(RECORDS TO PROCESS begins)
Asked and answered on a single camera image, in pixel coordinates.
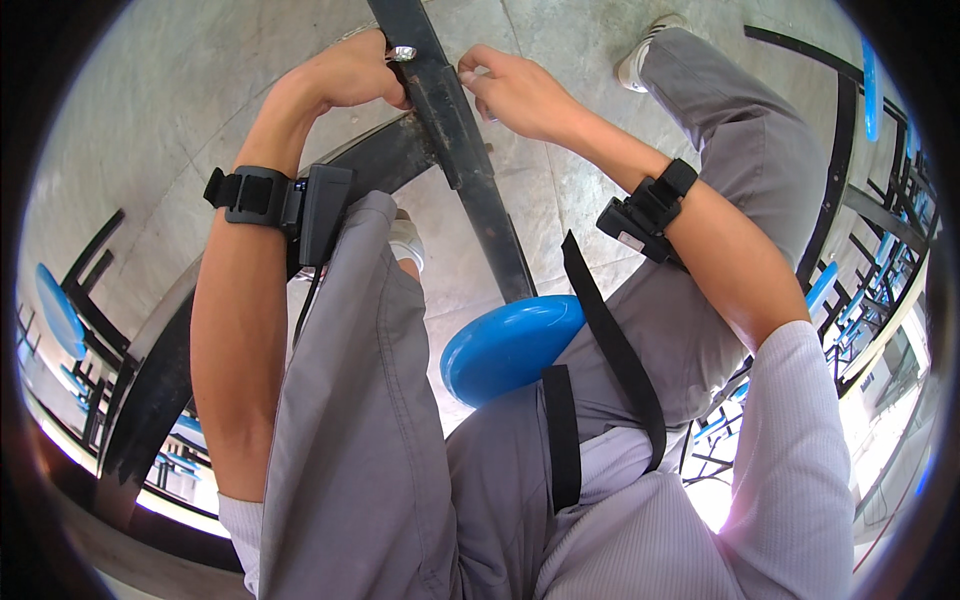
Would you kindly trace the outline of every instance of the foot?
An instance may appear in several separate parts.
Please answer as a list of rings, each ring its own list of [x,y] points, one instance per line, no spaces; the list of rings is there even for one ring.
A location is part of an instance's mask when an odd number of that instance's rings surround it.
[[[420,235],[417,234],[417,226],[410,220],[410,215],[406,210],[398,208],[394,224],[390,226],[390,235],[387,236],[390,242],[390,250],[394,252],[396,261],[409,258],[417,265],[417,272],[423,272],[423,242]]]
[[[643,68],[643,61],[647,58],[647,52],[650,51],[650,43],[653,42],[654,36],[671,27],[679,27],[690,31],[690,24],[679,14],[668,14],[654,21],[654,24],[647,30],[647,35],[634,48],[634,51],[613,68],[613,73],[621,85],[641,94],[646,93],[647,88],[640,80],[640,69]]]

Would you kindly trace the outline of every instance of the white long-sleeve shirt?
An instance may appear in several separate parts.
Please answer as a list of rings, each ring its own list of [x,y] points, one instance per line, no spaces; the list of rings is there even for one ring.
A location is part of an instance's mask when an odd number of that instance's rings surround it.
[[[580,454],[581,502],[558,515],[537,598],[847,596],[850,455],[810,323],[780,327],[756,354],[730,517],[719,534],[690,504],[676,461],[668,458],[660,470],[642,474],[651,446],[641,430],[614,428],[581,444]],[[259,574],[262,506],[221,495],[220,520],[251,590]]]

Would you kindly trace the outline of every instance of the hand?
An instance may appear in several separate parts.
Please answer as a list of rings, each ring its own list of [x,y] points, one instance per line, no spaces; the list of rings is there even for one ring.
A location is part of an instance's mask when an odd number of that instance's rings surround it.
[[[384,59],[386,48],[378,29],[357,34],[284,75],[271,94],[290,95],[314,119],[332,107],[355,107],[377,98],[409,109],[403,85]]]
[[[478,66],[490,72],[477,75]],[[524,137],[563,145],[565,132],[589,114],[543,67],[484,44],[467,50],[457,71],[485,121],[495,118]]]

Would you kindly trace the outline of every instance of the gray pants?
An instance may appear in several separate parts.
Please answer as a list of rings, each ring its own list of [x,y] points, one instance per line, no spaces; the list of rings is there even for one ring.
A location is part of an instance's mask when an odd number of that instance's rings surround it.
[[[794,109],[701,39],[659,34],[642,78],[703,158],[701,178],[794,266],[827,162]],[[261,541],[263,598],[527,598],[554,530],[542,391],[476,411],[444,445],[423,292],[385,240],[396,205],[356,204],[290,363]],[[608,300],[668,426],[706,410],[746,349],[677,269],[645,262]],[[587,327],[569,366],[581,441],[636,427]]]

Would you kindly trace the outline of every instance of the concrete floor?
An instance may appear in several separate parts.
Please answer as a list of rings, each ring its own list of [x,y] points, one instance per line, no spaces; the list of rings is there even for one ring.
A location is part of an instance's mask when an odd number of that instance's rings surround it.
[[[587,107],[694,165],[693,148],[653,99],[619,87],[612,77],[612,65],[656,17],[685,14],[694,33],[793,103],[828,154],[834,73],[750,41],[742,27],[783,32],[862,64],[859,34],[831,0],[432,0],[425,7],[451,62],[475,42],[536,60]],[[214,167],[232,164],[272,83],[372,21],[364,0],[134,2],[91,55],[50,133],[24,223],[21,300],[39,311],[37,262],[63,277],[97,229],[123,207],[127,219],[108,242],[116,261],[92,296],[122,332],[135,336],[203,251],[212,218],[202,199],[206,178]],[[310,134],[301,165],[396,114],[382,102],[331,111]],[[493,146],[500,193],[540,292],[569,293],[560,254],[567,229],[577,235],[601,291],[612,292],[641,261],[593,226],[610,196],[622,190],[563,149],[497,124],[481,123],[480,129]],[[873,146],[858,143],[852,183],[865,188],[868,175],[886,181],[889,137]],[[411,213],[427,251],[428,374],[448,432],[469,409],[444,390],[440,353],[460,327],[502,300],[439,168],[411,182],[396,200]],[[844,223],[846,231],[853,227],[851,219]],[[833,239],[844,239],[846,231]],[[289,287],[291,327],[305,287]],[[39,321],[41,353],[49,362],[66,362]]]

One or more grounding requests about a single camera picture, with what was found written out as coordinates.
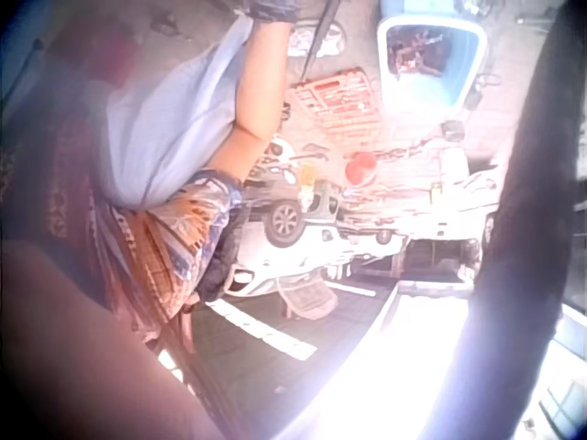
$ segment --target hand
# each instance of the hand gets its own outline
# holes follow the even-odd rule
[[[249,16],[264,23],[295,23],[299,0],[252,0]]]

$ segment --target blue bin
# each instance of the blue bin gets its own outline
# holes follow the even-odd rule
[[[398,12],[396,8],[382,11]],[[446,28],[451,51],[441,77],[407,73],[399,79],[389,72],[387,33],[394,27],[431,26]],[[462,107],[475,82],[487,50],[487,34],[481,26],[459,18],[449,8],[434,15],[400,14],[388,16],[377,29],[377,45],[382,76],[382,99],[387,110],[456,110]]]

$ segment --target tire
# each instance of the tire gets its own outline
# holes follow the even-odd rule
[[[495,213],[488,214],[485,218],[485,227],[483,228],[483,237],[481,240],[481,249],[483,254],[487,251],[492,239],[493,228],[495,227]]]
[[[296,200],[275,202],[263,220],[265,236],[276,248],[288,248],[305,230],[304,213]]]
[[[382,229],[375,236],[375,241],[380,245],[387,245],[392,241],[393,231],[391,229]]]

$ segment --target person
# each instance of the person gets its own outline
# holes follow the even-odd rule
[[[159,338],[165,325],[194,302],[194,289],[229,213],[241,202],[242,182],[278,129],[297,9],[293,0],[252,2],[249,14],[256,23],[247,42],[234,126],[205,169],[159,206],[114,206],[93,185],[95,131],[76,96],[83,81],[64,80],[58,69],[53,82],[33,93],[44,99],[35,107],[37,113],[32,115],[31,107],[30,113],[21,112],[28,116],[20,121],[25,135],[13,143],[18,148],[7,148],[3,155],[0,186],[8,239],[3,245],[3,305],[10,316],[3,321],[3,362],[17,391],[31,399],[37,413],[48,415],[60,434],[218,438],[198,412],[201,405],[189,401],[185,389],[163,384],[145,347],[136,342]],[[32,122],[39,124],[29,130]],[[8,135],[7,140],[17,138]],[[96,303],[112,312],[117,323]],[[127,337],[124,328],[135,338]],[[195,392],[215,423],[223,435],[242,436],[238,423],[227,427],[234,415],[229,403],[221,398],[214,402],[216,385],[206,383],[205,372],[185,360],[176,336],[170,332],[166,341],[183,358],[178,363],[191,369],[185,373],[195,377]],[[39,370],[43,373],[35,378]],[[174,416],[161,416],[165,408],[153,401],[158,392],[169,398],[165,405]],[[50,408],[55,395],[59,402]],[[113,402],[121,402],[121,414],[113,414]],[[133,425],[139,419],[148,421],[139,428]],[[74,422],[67,426],[66,420]]]

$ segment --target white vehicle
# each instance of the white vehicle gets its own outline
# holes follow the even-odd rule
[[[224,292],[259,296],[275,292],[275,281],[308,273],[328,264],[343,265],[353,256],[332,224],[307,220],[296,201],[276,201],[260,220],[243,226],[237,263]]]

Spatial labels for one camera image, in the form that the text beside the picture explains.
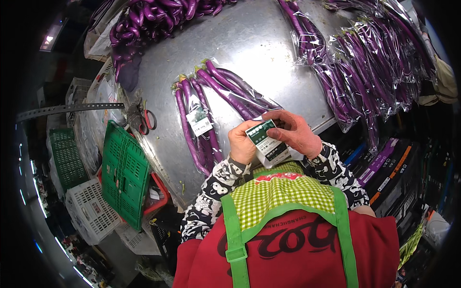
(RECORDS TO PROCESS ends)
= ABOUT THIS EXERCISE =
Restate the data above word for word. Do not include the images.

= FINAL ANSWER =
Asked and answered on a single camera image, in pixel coordinates.
Would you kindly trace the outline of every instance of the foot?
An instance may appear in several separate parts.
Please answer as a list of rings, each ring its own list of [x,y] points, one instance per line, no spaces; the list of rings is there even for one ring.
A location is part of an instance's mask when an odd number of that instance's rings surround it.
[[[420,235],[417,234],[417,226],[410,220],[410,215],[406,210],[398,208],[394,224],[390,226],[390,235],[387,236],[390,242],[390,250],[394,252],[396,261],[409,258],[417,265],[417,272],[423,272],[423,242]]]
[[[643,68],[643,61],[647,58],[647,52],[650,51],[650,43],[653,42],[654,36],[671,27],[679,27],[690,31],[690,24],[679,14],[668,14],[654,21],[654,24],[647,30],[647,35],[634,48],[634,51],[613,68],[613,73],[621,85],[641,94],[646,93],[647,88],[640,80],[640,69]]]

Would you kindly trace the outline of every instance of the white long-sleeve shirt?
An instance may appear in several separate parts.
Please answer as a list of rings, each ring its own list of [x,y] points, one instance per line, no spaces; the list of rings is there even for one ring.
A location is part of an instance's mask when an odd number of that instance's rings surround it.
[[[580,454],[581,502],[558,515],[537,598],[847,596],[850,455],[810,323],[780,327],[756,354],[730,517],[719,534],[690,504],[676,461],[668,458],[660,470],[642,474],[651,446],[641,430],[614,428],[581,444]],[[259,574],[262,506],[221,495],[220,520],[251,590]]]

Would you kindly trace the outline of every instance of the hand?
An instance may appear in several separate parts.
Please answer as a list of rings, each ring its own list of [x,y] points, one instance per line, no spaces; the list of rings is there even for one ring.
A location is part of an instance's mask when an odd number of that instance's rings surround it.
[[[384,59],[386,48],[378,29],[357,34],[284,75],[271,94],[290,95],[314,119],[332,107],[355,107],[377,98],[409,109],[403,85]]]
[[[478,66],[490,72],[477,75]],[[524,137],[563,145],[565,132],[589,114],[543,67],[484,44],[467,50],[457,71],[485,121],[495,118]]]

Would you kindly trace the outline of every instance of the gray pants?
An instance may appear in several separate parts.
Please answer as a list of rings, each ring its own list of [x,y] points, one instance per line, no spaces; the list of rings is there even for one ring.
A location is part of an instance's mask when an odd number of that instance's rings surround it.
[[[794,109],[701,39],[659,34],[642,78],[703,158],[701,178],[794,266],[827,162]],[[261,541],[263,598],[527,598],[554,530],[542,391],[476,411],[444,445],[423,292],[385,240],[396,205],[356,204],[290,363]],[[608,300],[668,426],[706,410],[746,349],[677,269],[645,262]],[[587,327],[569,366],[581,441],[636,427]]]

Would you kindly trace the outline of every instance of the concrete floor?
An instance may appear in several separate parts.
Please answer as a list of rings, each ring its own list of [x,y] points, one instance per line, no spaces; the list of rings is there even for one ring.
A location is part of an instance's mask when an odd number of that instance's rings surround it.
[[[587,107],[694,165],[693,148],[653,99],[619,87],[612,77],[612,65],[656,17],[685,14],[694,33],[793,103],[828,154],[834,73],[750,41],[742,27],[783,32],[862,64],[859,34],[831,0],[432,0],[425,7],[451,62],[475,42],[536,60]],[[214,167],[232,164],[272,83],[372,21],[364,0],[134,2],[91,55],[50,133],[24,223],[21,300],[39,311],[37,262],[63,277],[97,229],[123,207],[127,219],[108,242],[116,261],[92,296],[122,332],[135,336],[203,251],[212,218],[202,199],[206,178]],[[310,134],[301,165],[396,114],[382,102],[331,111]],[[493,146],[500,193],[540,292],[569,293],[560,254],[567,229],[577,235],[601,291],[612,292],[641,261],[593,226],[610,196],[622,190],[563,149],[497,124],[481,123],[480,129]],[[873,146],[858,143],[852,183],[865,188],[868,175],[886,181],[889,137]],[[411,213],[427,251],[428,374],[448,432],[469,409],[444,390],[440,353],[460,327],[502,300],[439,168],[411,182],[396,200]],[[844,223],[846,231],[853,227],[851,219]],[[833,239],[844,239],[846,231]],[[289,287],[291,327],[305,287]],[[39,321],[41,353],[49,362],[66,362]]]

One or more grounding requests about a single camera picture, with what was found written out as coordinates.
$ segment --target hand
# each instance of the hand gets its own outline
# holes follow the even-odd rule
[[[249,16],[264,23],[295,23],[299,0],[252,0]]]

$ segment --target blue bin
# each instance of the blue bin gets its own outline
# holes follow the even-odd rule
[[[398,12],[396,8],[382,11]],[[446,28],[451,51],[441,77],[407,73],[399,79],[389,72],[387,33],[394,27],[431,26]],[[462,107],[475,82],[487,50],[487,34],[481,26],[459,18],[449,8],[434,15],[400,14],[388,16],[377,29],[377,45],[382,76],[382,99],[387,110],[456,110]]]

$ segment --target tire
# each instance of the tire gets its own outline
# holes follow the even-odd rule
[[[495,213],[488,214],[485,218],[485,227],[483,228],[483,237],[481,240],[481,249],[483,254],[487,251],[492,239],[493,228],[495,227]]]
[[[296,200],[275,202],[263,220],[265,236],[276,248],[288,248],[305,230],[304,213]]]
[[[382,229],[375,236],[375,241],[380,245],[387,245],[392,241],[393,231],[391,229]]]

$ segment --target person
# each instance of the person gets its own outline
# holes follow the even-odd rule
[[[159,338],[165,325],[194,302],[194,289],[229,213],[241,202],[242,182],[278,129],[297,9],[293,0],[252,2],[249,14],[256,23],[247,42],[234,126],[205,169],[159,206],[114,206],[93,185],[95,131],[76,96],[83,81],[64,80],[58,69],[53,82],[33,93],[44,99],[35,107],[37,113],[32,115],[31,107],[30,113],[21,112],[28,116],[20,121],[25,135],[13,143],[18,148],[7,148],[3,155],[0,186],[8,239],[3,245],[3,305],[10,316],[3,321],[3,362],[17,391],[31,399],[37,413],[48,415],[60,434],[218,438],[198,412],[201,405],[189,401],[185,389],[163,384],[145,347],[136,342]],[[32,122],[39,124],[29,130]],[[8,135],[7,140],[17,138]],[[96,303],[112,312],[117,323]],[[127,337],[124,328],[135,338]],[[195,392],[215,423],[223,435],[242,436],[238,423],[227,427],[234,415],[229,403],[221,398],[214,402],[216,385],[206,383],[205,372],[185,360],[176,336],[170,332],[166,341],[183,358],[178,363],[191,369],[185,373],[195,377]],[[39,370],[43,373],[35,378]],[[174,416],[161,416],[165,408],[153,401],[158,392],[169,398],[165,405]],[[50,408],[55,395],[59,402]],[[113,402],[121,402],[121,414],[113,414]],[[133,425],[139,419],[148,421],[139,428]],[[74,422],[67,426],[66,420]]]

$ segment --target white vehicle
# each instance of the white vehicle gets its own outline
# holes follow the even-odd rule
[[[224,292],[259,296],[275,292],[275,281],[308,273],[328,264],[343,265],[353,256],[332,224],[307,220],[296,201],[276,201],[260,220],[243,226],[237,263]]]

Spatial labels for one camera image, in the form that the text beside the picture explains.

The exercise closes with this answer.